REQUIRED ACTION:
Reading the listing below, count the lines that contain the word "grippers" and give that count alone.
● ● ● ● ●
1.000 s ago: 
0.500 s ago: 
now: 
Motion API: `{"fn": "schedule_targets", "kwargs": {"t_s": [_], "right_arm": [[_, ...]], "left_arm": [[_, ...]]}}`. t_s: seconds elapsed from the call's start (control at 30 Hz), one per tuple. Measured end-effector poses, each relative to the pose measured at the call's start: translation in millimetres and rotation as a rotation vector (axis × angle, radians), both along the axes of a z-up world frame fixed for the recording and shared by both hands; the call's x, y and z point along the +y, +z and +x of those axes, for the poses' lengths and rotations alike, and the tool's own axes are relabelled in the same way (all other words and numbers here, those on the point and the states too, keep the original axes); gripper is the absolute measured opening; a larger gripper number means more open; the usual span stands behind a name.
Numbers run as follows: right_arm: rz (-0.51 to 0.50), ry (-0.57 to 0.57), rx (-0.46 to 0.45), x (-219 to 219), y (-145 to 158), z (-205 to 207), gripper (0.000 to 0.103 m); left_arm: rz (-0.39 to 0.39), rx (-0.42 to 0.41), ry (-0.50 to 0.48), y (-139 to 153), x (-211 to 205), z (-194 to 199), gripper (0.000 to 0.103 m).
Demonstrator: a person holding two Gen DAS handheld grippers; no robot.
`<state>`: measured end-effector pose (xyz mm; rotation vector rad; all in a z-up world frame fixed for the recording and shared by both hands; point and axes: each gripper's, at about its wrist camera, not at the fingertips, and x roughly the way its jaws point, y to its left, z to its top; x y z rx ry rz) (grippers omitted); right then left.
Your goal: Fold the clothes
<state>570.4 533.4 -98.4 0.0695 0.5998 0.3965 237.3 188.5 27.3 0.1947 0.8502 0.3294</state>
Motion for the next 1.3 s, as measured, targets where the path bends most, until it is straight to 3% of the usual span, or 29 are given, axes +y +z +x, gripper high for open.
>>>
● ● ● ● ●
COMPLETED EXERCISE:
2